All the books of the New Testament, as they are commonly received, we do receive and account canonical.
The 39 Articles of Religion (Anglican) allows for the “apocrypha” but sets them up only to be read, not used for doctrine.
We could restore the part of the Anglican article that John Wesley removed before sending his abridged Articles of Religion to the new Methodist Episcopal Church in America. This means naming the additional books that are discussed in the 1971 one-volume commentary and declaring them, as the ancient biblical scholar Jerome did, to be worthy of reading “for example of life and instruction of manners” but not “to establish any doctrine.” Such a step would put us back in basic harmony with not only Jerome but also with the great reformer Martin Luther and with Anglican churches today, including the Protestant Episcopal Church in the United States. This action would be a limited move, and the additional books would clearly have a second-class status.

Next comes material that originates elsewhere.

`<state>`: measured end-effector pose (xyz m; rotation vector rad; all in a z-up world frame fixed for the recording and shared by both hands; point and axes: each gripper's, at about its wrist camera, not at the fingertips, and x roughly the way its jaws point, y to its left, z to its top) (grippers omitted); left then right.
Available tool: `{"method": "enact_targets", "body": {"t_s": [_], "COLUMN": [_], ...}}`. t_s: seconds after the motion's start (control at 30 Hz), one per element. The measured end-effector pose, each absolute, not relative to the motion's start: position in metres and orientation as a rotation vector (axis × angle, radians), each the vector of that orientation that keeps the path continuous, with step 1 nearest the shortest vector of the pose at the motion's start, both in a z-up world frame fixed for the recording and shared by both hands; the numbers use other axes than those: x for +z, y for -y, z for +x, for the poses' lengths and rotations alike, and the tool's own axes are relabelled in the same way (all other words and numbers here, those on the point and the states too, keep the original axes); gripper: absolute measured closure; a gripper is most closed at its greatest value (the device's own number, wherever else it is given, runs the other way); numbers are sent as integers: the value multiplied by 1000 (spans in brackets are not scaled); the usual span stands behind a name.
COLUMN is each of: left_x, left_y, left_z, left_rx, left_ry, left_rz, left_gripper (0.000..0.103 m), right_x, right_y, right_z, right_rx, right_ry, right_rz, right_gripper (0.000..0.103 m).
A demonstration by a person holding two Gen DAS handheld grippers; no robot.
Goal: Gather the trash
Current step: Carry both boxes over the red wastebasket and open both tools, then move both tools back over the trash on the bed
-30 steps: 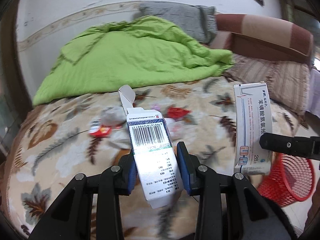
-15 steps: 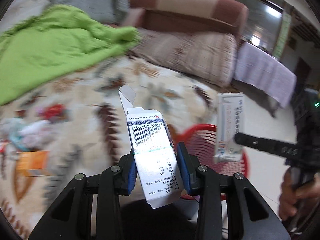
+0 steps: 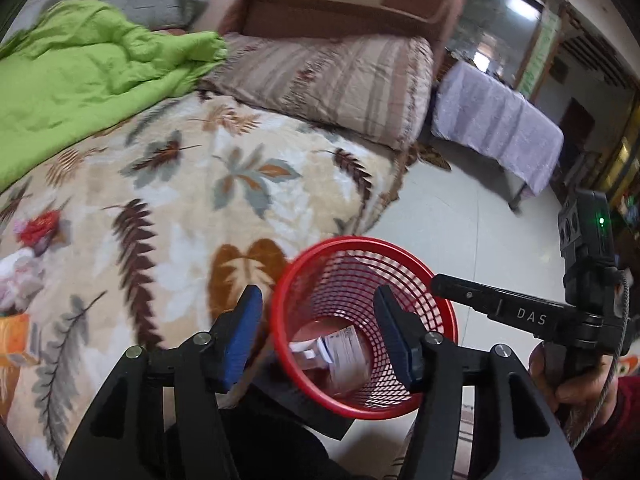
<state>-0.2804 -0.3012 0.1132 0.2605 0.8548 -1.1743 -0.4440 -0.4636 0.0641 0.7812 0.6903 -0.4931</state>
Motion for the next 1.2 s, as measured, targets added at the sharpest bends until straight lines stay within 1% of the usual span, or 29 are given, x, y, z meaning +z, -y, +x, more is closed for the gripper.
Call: {"method": "enact_targets", "body": {"t_s": [0.17, 0.3, 0.37, 0.5, 0.57, 0.63, 0.67, 0.7, 0.73, 0.8, 0.83, 0.9, 0.97, 1.0, 1.07, 1.13, 1.2], "left_x": [120, 120, 117, 109, 105, 102, 101, 101, 101, 102, 102, 102, 100, 99, 97, 96, 95], "left_y": [258, 215, 192, 132, 105, 75, 62, 49, 35, 12, 6, -7, -16, -18, -22, -23, -25], "left_z": [-246, -218, -206, -177, -164, -150, -144, -138, -133, -123, -121, -115, -111, -112, -111, -112, -111], "left_rx": [-1047, -936, -878, -723, -652, -572, -540, -506, -478, -434, -424, -398, -392, -390, -388, -393, -397], "left_ry": [-848, -840, -845, -855, -855, -852, -850, -849, -845, -842, -842, -838, -842, -843, -845, -846, -844], "left_rz": [192, 143, 124, 73, 44, 13, -1, -18, -36, -68, -76, -92, -103, -106, -114, -116, -121], "left_gripper": [44, 43, 42, 41, 41, 41, 41, 41, 41, 40, 40, 40, 40, 40, 40, 40, 40], "right_x": [77, 82, 82, 79, 75, 72, 71, 70, 67, 62, 57, 50, 42, 35, 25, 12, 8], "right_y": [442, 418, 401, 361, 342, 320, 312, 304, 295, 278, 270, 260, 252, 249, 248, 244, 239], "right_z": [-404, -361, -334, -276, -247, -213, -199, -186, -169, -136, -119, -91, -68, -56, -42, -31, -34], "right_rx": [-382, -251, -175, -26, 39, 108, 128, 148, 182, 224, 250, 262, 283, 290, 307, 349, 375], "right_ry": [-676, -697, -719, -778, -811, -839, -848, -864, -880, -896, -917, -936, -962, -983, -1013, -1080, -1105], "right_rz": [746, 732, 716, 654, 622, 581, 562, 542, 526, 491, 468, 438, 409, 405, 424, 451, 444], "right_gripper": [80, 76, 67, 63, 57, 55, 49, 46, 43, 42, 38, 38, 34, 34, 32, 32, 30]}}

Or, we could shorten Article V to its first sentence, leaving us with a general statement about the Bible similar to that of the Confession: “The Holy Scripture containeth all things necessary to salvation so that whatsoever is not read therein, nor may be proved thereby, is not to be required of any man [sic] that it should be believed as an article of faith, or be thought requisite or necessary to salvation.” Such a broad affirmation would allow us, in our understanding of the extent of the Bible, to come much closer to agreement with Augustine, with the majority view of the Church before the Reformation and with the great majority of Christians in the world today.